Sodium-glucose cotransporter 2 inhibitors (SGLT2is) may influence atrial remodeling through various molecular mechanisms, potentially preventing atrial fibrillation and heart failure.
Do SGLT2 inhibitors improve atrial remodeling and prevent the progression of atrial fibrillation and heart failure?
This review highlights the potential molecular mechanisms by which SGLT2 inhibitors may mitigate atrial remodeling, offering insights into their role in preventing atrial fibrillation and heart failure progression.

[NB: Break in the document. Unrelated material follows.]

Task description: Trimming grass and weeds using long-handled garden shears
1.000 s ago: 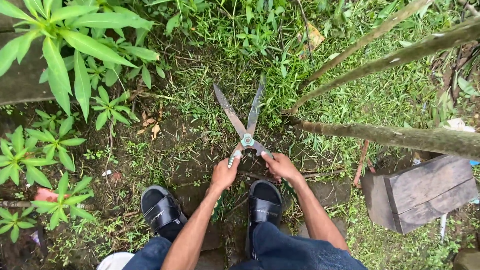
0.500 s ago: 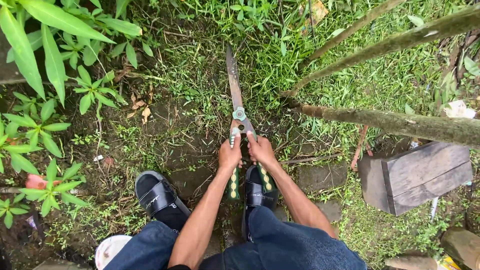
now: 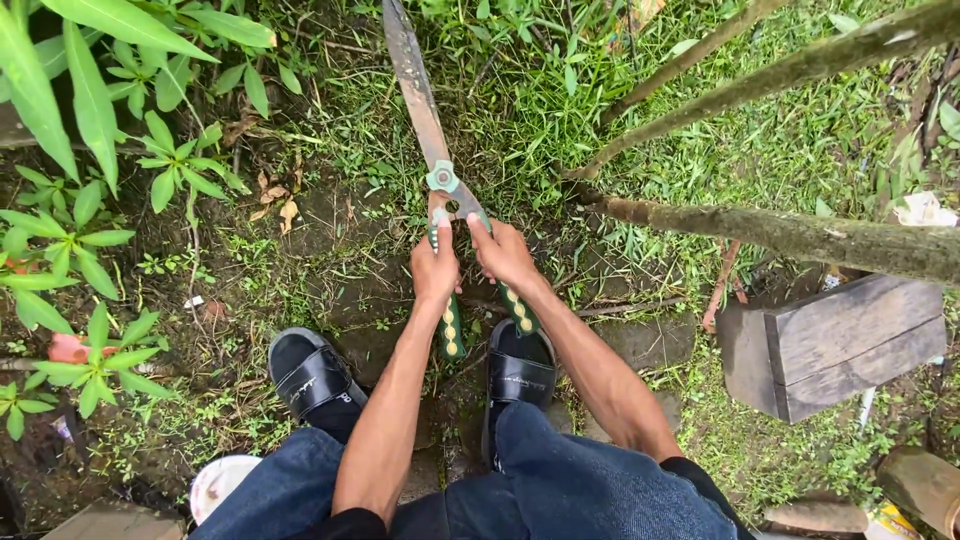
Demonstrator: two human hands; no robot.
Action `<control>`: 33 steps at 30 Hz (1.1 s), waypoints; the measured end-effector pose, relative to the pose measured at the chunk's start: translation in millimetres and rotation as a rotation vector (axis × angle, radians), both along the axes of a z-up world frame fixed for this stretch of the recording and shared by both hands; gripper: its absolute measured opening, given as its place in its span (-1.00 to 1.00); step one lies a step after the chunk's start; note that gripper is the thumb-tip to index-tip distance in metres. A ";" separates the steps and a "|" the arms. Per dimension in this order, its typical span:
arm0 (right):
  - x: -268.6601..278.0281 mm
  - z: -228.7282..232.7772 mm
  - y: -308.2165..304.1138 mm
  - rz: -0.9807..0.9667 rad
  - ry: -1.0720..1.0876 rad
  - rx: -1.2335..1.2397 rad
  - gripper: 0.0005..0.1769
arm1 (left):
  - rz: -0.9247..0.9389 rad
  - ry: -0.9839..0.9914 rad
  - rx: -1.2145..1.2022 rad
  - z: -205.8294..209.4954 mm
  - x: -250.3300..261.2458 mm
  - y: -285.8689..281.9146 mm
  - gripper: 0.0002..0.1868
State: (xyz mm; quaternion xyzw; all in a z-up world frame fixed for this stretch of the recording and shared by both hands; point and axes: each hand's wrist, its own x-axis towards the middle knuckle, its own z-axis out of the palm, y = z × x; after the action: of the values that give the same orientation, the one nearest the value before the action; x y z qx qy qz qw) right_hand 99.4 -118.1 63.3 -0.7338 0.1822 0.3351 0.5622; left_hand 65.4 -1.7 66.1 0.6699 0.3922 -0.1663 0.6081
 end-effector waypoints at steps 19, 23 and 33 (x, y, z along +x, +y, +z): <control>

Atrial cardiomyopathy and remodeling play pivotal roles in the development of atrial fibrillation (AF) and heart failure (HF), involving complex changes in atrial structure and function. These changes facilitate the progression of AF and HF by creating a dynamic interplay between mechanical stress and electrical disturbances in the heart. Sodium-glucose cotransporter 2 inhibitors (SGLT2is), initially developed for the management of type 2 diabetes, have demonstrated promising cardiovascular benefits, being currently one of the cornerstone treatments in HF management. Despite recent data from randomized clinical trials indicating that SGLT2is may significantly influence atrial remodeling, their overall effectiveness in this context is still under debate. Given the emerging evidence, this review examines the molecular mechanisms through which SGLT2is exert their effects on atrial remodeling, aiming to clarify their potential benefits and limitations. By exploring these mechanisms, this review aims to provide insights into how SGLT2is can be integrated into strategies for preventing the progression of atrial remodeling and HF, as well as the development of AF.
Minciună et al. (Sat,) conducted a review in Atrial remodeling, atrial fibrillation, and heart failure. Sodium-glucose cotransporter 2 inhibitors (SGLT2is) was evaluated. Sodium-glucose cotransporter 2 inhibitors (SGLT2is) may influence atrial remodeling through various molecular mechanisms, potentially preventing atrial fibrillation and heart failure.